Quali misteri ci nasconde ancora la fascia principale degli asteroidi? Come sta contribuendo l’Italia in queste ricerche?

Maria Cristina De Sanctis – Di certo c’è ancora molto da scoprire. La fascia contiene oggetti formati in condizioni diverse e che hanno anche subito evoluzioni diverse. Mi aspetto ancora notevoli sorprese da una futura esplorazione.
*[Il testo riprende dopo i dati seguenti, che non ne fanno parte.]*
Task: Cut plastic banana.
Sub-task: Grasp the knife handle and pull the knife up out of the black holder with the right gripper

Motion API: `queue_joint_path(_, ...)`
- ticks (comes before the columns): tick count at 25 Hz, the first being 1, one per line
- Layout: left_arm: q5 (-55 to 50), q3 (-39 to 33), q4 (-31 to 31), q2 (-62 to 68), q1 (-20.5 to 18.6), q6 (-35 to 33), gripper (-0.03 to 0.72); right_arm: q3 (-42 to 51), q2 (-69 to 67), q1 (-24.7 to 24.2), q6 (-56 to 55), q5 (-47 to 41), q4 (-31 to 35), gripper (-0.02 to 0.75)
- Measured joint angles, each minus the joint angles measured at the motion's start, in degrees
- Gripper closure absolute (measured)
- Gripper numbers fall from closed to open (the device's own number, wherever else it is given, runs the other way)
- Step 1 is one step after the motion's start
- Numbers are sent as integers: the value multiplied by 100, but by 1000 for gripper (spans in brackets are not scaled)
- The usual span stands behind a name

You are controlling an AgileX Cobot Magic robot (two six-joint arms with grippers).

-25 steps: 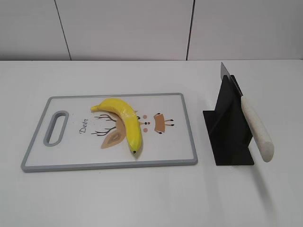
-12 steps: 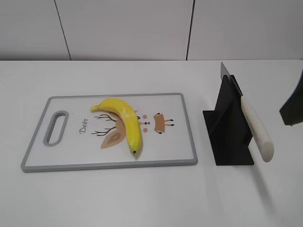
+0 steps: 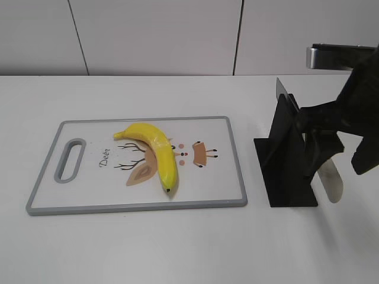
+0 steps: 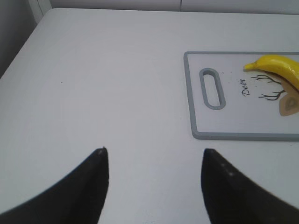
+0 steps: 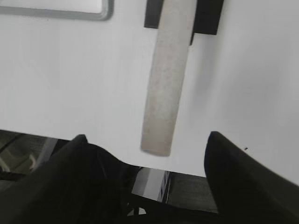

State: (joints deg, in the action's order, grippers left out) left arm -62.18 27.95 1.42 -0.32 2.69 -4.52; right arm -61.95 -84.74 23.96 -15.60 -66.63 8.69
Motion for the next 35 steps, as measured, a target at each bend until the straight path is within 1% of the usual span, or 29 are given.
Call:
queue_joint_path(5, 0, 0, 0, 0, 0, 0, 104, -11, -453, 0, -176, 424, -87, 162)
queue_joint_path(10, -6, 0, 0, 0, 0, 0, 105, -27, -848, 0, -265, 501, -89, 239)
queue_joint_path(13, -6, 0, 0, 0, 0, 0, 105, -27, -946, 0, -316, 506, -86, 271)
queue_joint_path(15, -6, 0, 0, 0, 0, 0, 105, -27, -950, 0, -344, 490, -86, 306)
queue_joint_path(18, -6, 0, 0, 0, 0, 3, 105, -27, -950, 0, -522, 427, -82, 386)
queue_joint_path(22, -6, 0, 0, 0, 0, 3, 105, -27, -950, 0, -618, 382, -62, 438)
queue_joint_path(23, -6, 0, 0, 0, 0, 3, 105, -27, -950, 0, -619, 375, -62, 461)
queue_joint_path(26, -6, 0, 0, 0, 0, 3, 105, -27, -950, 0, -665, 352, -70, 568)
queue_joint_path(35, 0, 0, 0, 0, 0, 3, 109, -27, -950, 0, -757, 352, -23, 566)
Andrea Raponi La fascia degli asteroidi è la più grande riserva di corpi minori del sistema solare (assieme alla cintura di Kuiper e la nube di Oort, che però hanno lo svantaggio di essere molto lontani). I corpi minori sono in gran parte corpi primitivi, che quindi conservano traccia del passato del sistema solare. Il mistero che celano è quindi la storia di formazione ed evoluzione del sistema solare, la quale a sua volta ci può dire molto sulle condizioni che hanno dato luogo all’origine della vita sulla Terra, e ci può dire molto anche sull’origine di tutti i sistemi planetari che da pochi anni si stanno iniziando a scoprire (l’ultimo dei quali ha fatto particolarmente scalpore vista la presenza simultanea di ben sette pianeti simili alla terra di cui tre nella zona abitabile).

L’Italia è impegnata nella progettazione, costruzione e gestione di strumenti di cui ormai possiede molta esperienza come quello a bordo della sonda Dawn, e contestualmente è promotrice con la sua comunità scientifica di nuove possibili missioni.